# MCP tool selection evaluation
Evaluates MCP server tool selection. Phoenix is used only for storing results and visualization.
You can find the results here: https://app.phoenix.arize.com/s/apify
## CI Workflow
The evaluation workflow runs automatically on:
- **Master branch pushes** - for production evaluations (saves CI cycles)
- **PRs with `validated` label** - for testing evaluation changes before merging
To trigger evaluations on a PR, add the `validated` label to your pull request.
## Two evaluation methods
1. **exact match** (`tool-exact-match`) - binary tool name validation
2. **LLM judge** (`tool-selection-llm`) - Phoenix classifier with structured prompt
## Why OpenRouter?
unified API for Gemini, Claude, GPT. no separate integrations needed.
## Judge model
- model: `openai/gpt-4o-mini`
- prompt: structured eval with context + tool definitions
- output: "correct"/"incorrect" → 1.0/0.0 score (and explanation)
## Config (`config.ts`)
```typescript
MODELS_TO_EVALUATE = ['openai/gpt-4o-mini', 'anthropic/claude-3.5-haiku', 'google/gemini-2.5-flash']
PASS_THRESHOLD = 0.6
TOOL_SELECTION_EVAL_MODEL = 'openai/gpt-4o-mini'
```
## Setup
```bash
export PHOENIX_BASE_URL="your_url"
export PHOENIX_API_KEY="your_key"
export OPENROUTER_API_KEY="your_key"
export OPENROUTER_BASE_URL="https://openrouter.ai/api/v1"
npm ci
npm run evals:create-dataset # one-time: creates dataset from test-cases.json
npm run evals:run # runs evaluation on default dataset (v1.4)
```
### Using a specific dataset version
By default, the evaluation uses the dataset version from `test-cases.json` (`v1.4`). To use a different dataset:
```bash
# Create a new dataset with custom name
npm run evals:create-dataset -- --dataset-name mcp_server_dataset_v1.3
# Run evaluation on custom dataset
npm run evals:run -- --dataset-name mcp_server_dataset_v1.3
```
## Test cases
**Current version: v1.4** (74 test cases)
**Changes in v1.4:**
- Fixed contradictory test cases (search-actors-1, search-actors-15)
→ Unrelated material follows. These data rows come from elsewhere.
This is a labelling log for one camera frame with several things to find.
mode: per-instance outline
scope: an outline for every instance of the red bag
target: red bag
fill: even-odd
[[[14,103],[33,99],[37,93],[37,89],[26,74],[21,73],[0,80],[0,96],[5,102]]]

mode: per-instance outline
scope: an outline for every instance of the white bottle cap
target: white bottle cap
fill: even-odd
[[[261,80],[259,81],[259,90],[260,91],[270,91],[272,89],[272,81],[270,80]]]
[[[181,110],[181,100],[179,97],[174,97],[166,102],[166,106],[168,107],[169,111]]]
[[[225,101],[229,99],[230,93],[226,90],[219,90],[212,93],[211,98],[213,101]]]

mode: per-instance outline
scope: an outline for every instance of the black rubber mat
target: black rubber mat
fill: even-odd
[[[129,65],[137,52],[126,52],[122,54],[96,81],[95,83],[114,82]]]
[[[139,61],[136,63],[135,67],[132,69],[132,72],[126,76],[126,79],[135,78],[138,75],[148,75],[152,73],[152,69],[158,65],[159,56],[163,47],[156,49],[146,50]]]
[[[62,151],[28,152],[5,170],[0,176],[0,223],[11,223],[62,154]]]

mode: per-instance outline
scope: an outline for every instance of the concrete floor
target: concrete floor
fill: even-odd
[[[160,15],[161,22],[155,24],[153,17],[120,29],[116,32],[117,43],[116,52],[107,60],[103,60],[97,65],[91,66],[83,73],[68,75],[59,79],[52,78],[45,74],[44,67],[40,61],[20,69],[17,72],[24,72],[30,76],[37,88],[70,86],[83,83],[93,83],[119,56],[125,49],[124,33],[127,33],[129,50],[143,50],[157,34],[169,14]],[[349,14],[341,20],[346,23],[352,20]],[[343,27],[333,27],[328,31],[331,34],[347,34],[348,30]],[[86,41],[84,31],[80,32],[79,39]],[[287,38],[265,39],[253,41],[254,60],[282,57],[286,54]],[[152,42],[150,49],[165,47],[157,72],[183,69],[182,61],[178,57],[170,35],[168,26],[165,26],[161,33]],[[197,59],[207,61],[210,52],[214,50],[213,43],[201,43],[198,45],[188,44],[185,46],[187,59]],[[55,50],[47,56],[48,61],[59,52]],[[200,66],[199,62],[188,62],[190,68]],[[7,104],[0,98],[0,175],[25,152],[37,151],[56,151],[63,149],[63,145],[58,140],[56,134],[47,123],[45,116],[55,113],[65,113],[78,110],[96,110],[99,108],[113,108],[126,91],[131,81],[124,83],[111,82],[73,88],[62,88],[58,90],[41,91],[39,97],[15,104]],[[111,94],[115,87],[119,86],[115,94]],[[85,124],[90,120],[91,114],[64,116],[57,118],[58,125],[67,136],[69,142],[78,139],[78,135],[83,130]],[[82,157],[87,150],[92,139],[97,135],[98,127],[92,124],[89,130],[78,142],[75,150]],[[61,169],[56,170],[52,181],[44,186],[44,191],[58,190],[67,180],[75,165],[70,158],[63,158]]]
- Removed misleading-query-2 (contradictory intent)
- Disambiguated intent-ambiguous queries by adding time indicators ("recent", "current") or "Actor" mentions
- Split search-vs-rag-7 into two clear variants (7a for immediate data, 7b for tool search)
- Updated fetch-actor-details-7 to accept both `fetch-actor-details` and `call-actor`
- Made vague queries more specific (added context to ambiguous-query-3, ambiguous-query-1)
- Updated tool descriptions and judge evaluator to reduce false negatives
- Added missing tool descriptions to judge prompt (get-actor-output, fetch-apify-docs)
- Clarified information vs data retrieval intent in tool descriptions:
- search-actors: Emphasizes finding/discovering what tools exist (informational intent)
- apify-slash-rag-web-browser: Emphasizes getting/retrieving actual data (data retrieval intent)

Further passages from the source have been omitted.